A pre-talk checklist:

28.14 Exercises

  1. Take an existing slide deck (yours, or a public one) and rate every slide on a 0–3 signal-to-noise scale. Redesign the three worst slides.
  2. Plan and rehearse a five-minute lightning talk on a project of yours. Record yourself; watch it back; identify three concrete improvements.
  3. Workshop a peer’s slides using the principles in this chapter. Give them five specific edits.
  4. Watch the Patrick Winston How to Speak video and write a one-page reflection on which heuristics you will adopt for your next talk.

28.15 One-page checklist

  • Did you name the audience and pitch to them?
  • Does slide one make an empowerment promise?
  • Is every heading a full sentence with the takeaway?
  • Is body type at least 24 points?
  • Are colors colorblind-safe and projector-readable?
  • Do figures carry the argument, not bullet lists?
  • Did you rehearse out loud, on your feet, with the slides?
  • Did you time yourself, with two minutes of slack?
  • Do you have a backup PDF on USB?
  • Does your closing slide name the contribution?
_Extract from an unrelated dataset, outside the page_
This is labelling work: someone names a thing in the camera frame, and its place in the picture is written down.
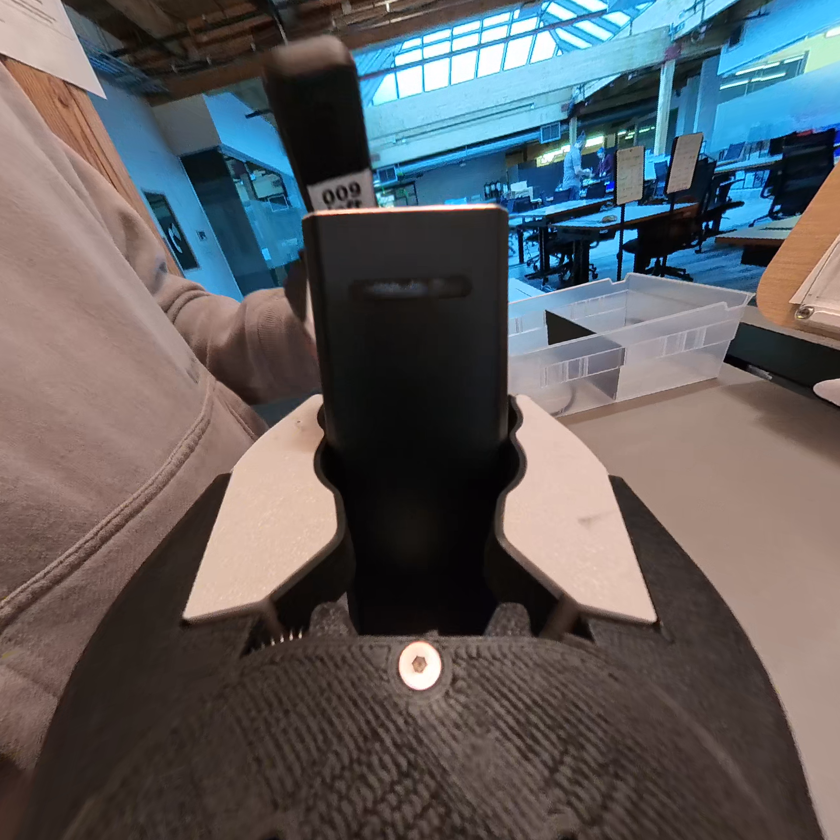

28.16 Quick reference: timing across formats

Format Talk Q&A Slides
Lightning 5 min 0–2 min 5–7
Conference 15–20 min 5 min 12–18
Job talk 45–60 min 30 min 30–45
Defense 30–45 min 60–90 min 25–35
Note📚 Further reading
  • Patrick Winston, How to Speak (MIT OCW) and the video — the canonical lecture on academic talks; one hour of the highest-leverage advice on the topic.
  • Edward Tufte, The Cognitive Style of PowerPoint — short, opinionated essay on bullet-point culture; required reading before any deck-heavy talk.
  • Garr Reynolds, Presentation Zen — the standard reference for slide design built around one idea per slide.
  • Nancy Duarte, slide:ology — design-grounded guidance on visual hierarchy, typography, and storytelling in slides.
  • Cynthia Brewer, ColorBrewer — research-backed color palettes for charts and slides; the right starting point when you are picking categorical or sequential colors.
  • W3C, Web Content Accessibility Guidelines (WCAG 2.2) — the standard for accessible content; useful for slide contrast, alt text, and caption practices.
  • ACM SIGACCESS, Accessible presentation guide — practical guidance for accessible talks (captioning, microphones, alt text); addresses the access gap raised in “Stakes and politics” above.